**What to do:**
Where the data below has the string "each", return the whole line.

━━━━━━━━

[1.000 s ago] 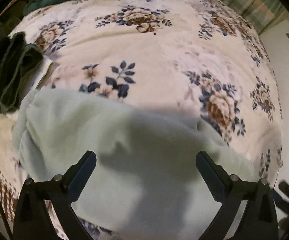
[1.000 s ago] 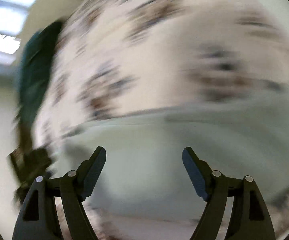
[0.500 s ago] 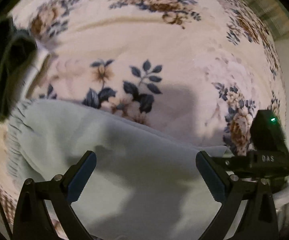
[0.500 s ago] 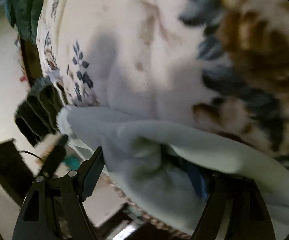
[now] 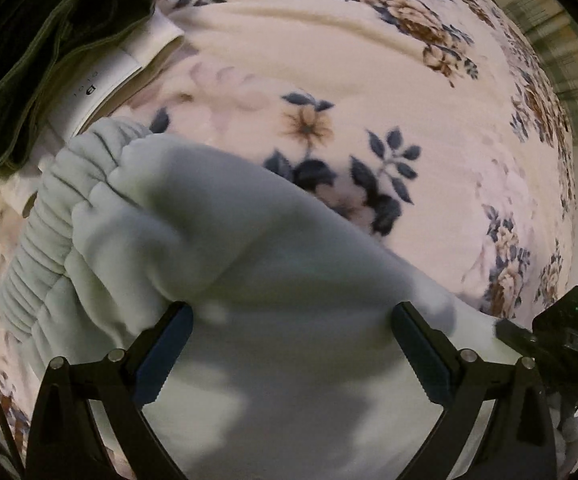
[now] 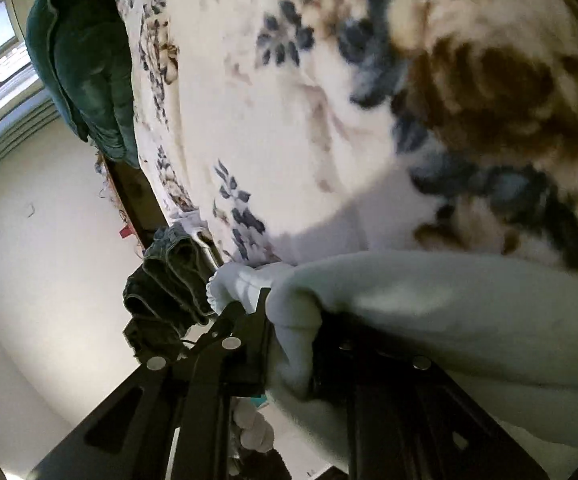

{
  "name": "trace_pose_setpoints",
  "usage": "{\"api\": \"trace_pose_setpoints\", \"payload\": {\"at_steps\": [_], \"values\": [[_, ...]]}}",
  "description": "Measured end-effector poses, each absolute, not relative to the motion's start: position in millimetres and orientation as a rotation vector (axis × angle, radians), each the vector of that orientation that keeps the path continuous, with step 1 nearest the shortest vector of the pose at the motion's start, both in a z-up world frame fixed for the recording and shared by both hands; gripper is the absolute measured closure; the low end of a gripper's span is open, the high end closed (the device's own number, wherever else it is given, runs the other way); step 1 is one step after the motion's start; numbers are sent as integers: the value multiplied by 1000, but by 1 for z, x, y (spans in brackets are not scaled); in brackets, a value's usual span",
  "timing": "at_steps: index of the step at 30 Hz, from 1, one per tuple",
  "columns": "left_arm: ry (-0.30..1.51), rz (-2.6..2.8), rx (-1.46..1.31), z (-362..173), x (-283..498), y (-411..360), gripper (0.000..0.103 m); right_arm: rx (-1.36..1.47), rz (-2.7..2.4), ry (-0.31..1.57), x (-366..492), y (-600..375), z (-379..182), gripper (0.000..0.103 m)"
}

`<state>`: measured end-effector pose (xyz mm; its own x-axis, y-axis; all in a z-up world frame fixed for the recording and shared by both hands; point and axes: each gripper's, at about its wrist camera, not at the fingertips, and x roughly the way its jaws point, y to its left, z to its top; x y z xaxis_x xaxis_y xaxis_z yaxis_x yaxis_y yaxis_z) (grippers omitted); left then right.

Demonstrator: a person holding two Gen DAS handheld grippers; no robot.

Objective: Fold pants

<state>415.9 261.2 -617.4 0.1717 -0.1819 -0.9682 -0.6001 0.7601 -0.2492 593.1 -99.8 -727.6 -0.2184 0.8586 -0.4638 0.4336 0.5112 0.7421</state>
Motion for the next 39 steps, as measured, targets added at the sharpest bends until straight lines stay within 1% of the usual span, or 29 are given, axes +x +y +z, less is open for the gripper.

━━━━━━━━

**Answer to this exercise:**
  "description": "Measured end-effector poses, each absolute, not relative to the motion's start: position in millimetres and orientation as a rotation vector (axis × angle, radians), each the vector of that orientation that keeps the path continuous, with step 1 nearest the shortest vector of the pose at the motion's start, both in a z-up world frame fixed for the recording and shared by both hands; gripper is the absolute measured closure; the low end of a gripper's span is open, the high end closed (the device's own number, wherever else it is given, runs the other way); step 1 is one step after the motion's start; numbers are sent as integers: the value multiplied by 1000, but by 1 for z, x, y (spans in brackets are not scaled); in brackets, a value's usual span",
`<state>`: measured end-effector pose (xyz mm; its own x-axis, y-axis; all in a z-up world frame fixed for the recording and shared by both hands; point and axes: each gripper's, at about its wrist camera, not at the fingertips, and x roughly the way its jaws point, y to its left, z to its top; x y z xaxis_x xaxis_y xaxis_z yaxis_x yaxis_y yaxis_z) (grippers omitted); left then right.

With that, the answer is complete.